§ TASK GOAL
Only those lines running from the start of the listing below through the line that holds "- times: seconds" are to be written out, exactly and in full.

+++ SUPPLIED MATERIAL

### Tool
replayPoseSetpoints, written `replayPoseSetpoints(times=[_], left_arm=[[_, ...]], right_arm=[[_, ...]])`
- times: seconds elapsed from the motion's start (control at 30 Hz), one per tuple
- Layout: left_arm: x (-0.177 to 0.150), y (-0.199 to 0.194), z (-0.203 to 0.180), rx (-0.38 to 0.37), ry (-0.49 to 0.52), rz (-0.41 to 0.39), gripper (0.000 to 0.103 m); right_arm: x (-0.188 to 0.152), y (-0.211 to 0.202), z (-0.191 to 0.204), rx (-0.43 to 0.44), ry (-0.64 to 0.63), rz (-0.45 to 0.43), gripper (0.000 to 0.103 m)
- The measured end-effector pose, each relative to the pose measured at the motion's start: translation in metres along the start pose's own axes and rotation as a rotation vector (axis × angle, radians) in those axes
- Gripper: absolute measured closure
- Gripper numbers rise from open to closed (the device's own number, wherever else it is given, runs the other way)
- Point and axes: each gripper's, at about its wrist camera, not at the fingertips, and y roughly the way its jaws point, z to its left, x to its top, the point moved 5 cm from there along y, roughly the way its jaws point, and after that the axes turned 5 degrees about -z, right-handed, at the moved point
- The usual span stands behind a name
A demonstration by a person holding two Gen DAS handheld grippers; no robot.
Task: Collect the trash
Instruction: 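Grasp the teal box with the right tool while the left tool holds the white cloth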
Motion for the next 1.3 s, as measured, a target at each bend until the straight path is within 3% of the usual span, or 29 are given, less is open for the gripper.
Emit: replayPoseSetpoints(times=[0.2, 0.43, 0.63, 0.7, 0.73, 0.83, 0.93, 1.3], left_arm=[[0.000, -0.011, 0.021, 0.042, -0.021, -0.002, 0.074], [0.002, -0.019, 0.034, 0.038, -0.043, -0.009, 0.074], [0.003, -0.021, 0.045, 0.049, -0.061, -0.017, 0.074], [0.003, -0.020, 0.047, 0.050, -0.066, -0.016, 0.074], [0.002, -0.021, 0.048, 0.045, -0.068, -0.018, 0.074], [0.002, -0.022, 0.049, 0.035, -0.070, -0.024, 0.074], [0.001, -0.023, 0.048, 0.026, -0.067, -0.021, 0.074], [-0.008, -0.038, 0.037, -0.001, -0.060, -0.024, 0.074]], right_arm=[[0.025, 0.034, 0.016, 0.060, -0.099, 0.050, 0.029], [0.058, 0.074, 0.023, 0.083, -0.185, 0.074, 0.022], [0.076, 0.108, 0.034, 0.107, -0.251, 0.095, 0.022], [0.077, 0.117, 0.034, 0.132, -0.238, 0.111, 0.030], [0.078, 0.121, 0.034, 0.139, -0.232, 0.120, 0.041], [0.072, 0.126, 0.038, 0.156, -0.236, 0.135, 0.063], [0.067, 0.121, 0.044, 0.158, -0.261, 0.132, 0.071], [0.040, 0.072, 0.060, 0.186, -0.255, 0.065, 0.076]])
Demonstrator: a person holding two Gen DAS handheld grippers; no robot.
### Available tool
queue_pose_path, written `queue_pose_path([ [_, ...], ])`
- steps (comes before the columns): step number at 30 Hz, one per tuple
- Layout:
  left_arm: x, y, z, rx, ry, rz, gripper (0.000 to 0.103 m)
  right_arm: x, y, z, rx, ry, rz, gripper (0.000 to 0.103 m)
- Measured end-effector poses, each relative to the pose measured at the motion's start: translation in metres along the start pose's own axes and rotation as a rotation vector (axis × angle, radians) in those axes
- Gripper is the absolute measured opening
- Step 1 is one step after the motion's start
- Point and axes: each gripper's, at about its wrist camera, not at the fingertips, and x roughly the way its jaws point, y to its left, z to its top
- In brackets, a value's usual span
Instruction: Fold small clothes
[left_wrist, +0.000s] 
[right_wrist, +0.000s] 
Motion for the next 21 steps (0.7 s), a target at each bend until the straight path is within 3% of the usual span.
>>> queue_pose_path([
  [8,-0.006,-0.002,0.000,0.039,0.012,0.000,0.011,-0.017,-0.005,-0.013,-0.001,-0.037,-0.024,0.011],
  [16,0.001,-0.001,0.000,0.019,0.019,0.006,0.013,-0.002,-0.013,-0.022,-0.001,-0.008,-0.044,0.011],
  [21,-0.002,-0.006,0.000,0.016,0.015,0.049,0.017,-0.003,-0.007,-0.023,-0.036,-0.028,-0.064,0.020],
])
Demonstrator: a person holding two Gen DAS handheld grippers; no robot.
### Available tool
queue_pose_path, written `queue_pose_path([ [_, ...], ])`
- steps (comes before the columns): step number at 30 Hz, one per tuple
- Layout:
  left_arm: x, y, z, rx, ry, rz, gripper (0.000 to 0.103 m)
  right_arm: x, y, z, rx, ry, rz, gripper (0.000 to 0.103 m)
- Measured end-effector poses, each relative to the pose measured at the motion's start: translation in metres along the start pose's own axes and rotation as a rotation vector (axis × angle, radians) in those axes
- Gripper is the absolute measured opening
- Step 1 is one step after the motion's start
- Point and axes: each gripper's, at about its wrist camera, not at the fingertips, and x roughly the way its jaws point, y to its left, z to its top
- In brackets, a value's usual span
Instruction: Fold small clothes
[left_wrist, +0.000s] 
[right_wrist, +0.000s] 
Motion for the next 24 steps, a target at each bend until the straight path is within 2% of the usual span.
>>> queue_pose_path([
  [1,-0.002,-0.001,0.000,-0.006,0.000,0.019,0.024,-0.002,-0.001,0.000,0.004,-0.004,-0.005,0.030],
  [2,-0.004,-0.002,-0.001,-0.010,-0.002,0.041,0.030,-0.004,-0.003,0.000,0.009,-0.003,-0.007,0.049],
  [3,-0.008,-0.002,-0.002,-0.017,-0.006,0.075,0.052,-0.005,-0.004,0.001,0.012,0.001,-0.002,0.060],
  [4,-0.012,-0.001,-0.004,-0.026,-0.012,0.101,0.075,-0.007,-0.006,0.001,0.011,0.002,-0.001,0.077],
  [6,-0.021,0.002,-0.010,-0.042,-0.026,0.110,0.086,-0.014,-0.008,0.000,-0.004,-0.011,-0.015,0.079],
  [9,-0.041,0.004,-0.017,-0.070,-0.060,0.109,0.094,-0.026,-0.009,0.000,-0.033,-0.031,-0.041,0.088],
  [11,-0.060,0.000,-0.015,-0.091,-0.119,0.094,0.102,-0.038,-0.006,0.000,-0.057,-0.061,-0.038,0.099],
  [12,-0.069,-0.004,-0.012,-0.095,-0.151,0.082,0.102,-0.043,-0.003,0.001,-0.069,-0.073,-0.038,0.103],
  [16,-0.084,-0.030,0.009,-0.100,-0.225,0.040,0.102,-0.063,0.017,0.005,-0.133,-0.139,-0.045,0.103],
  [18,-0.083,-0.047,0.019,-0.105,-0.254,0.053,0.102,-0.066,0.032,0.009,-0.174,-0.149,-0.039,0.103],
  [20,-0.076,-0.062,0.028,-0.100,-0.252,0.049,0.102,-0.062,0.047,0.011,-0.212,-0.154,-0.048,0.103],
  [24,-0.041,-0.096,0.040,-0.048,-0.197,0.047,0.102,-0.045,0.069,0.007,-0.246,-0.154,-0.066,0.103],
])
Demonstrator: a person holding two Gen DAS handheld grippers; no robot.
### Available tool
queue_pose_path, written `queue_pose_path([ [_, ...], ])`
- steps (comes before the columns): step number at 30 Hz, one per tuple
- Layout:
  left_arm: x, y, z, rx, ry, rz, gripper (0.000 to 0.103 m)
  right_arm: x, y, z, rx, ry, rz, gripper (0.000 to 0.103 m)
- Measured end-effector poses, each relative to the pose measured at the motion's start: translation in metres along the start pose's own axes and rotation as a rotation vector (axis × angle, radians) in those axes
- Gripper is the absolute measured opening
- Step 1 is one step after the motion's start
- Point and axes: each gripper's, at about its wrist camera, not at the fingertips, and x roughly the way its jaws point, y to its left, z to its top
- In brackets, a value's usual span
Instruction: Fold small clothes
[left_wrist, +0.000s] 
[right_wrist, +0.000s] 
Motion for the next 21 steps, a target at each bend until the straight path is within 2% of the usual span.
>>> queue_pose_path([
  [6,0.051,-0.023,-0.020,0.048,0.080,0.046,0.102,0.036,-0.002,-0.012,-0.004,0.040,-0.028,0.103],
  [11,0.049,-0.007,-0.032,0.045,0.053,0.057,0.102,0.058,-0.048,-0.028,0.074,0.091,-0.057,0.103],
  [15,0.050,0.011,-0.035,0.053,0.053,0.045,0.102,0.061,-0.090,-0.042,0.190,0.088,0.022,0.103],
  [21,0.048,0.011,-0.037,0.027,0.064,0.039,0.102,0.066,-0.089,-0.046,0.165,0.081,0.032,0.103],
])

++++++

§ RESULT
### Tool
replayPoseSetpoints, written `replayPoseSetpoints(times=[_], left_arm=[[_, ...]], right_arm=[[_, ...]])`
- times: seconds elapsed from the motion's start (control at 30 Hz), one per tuple

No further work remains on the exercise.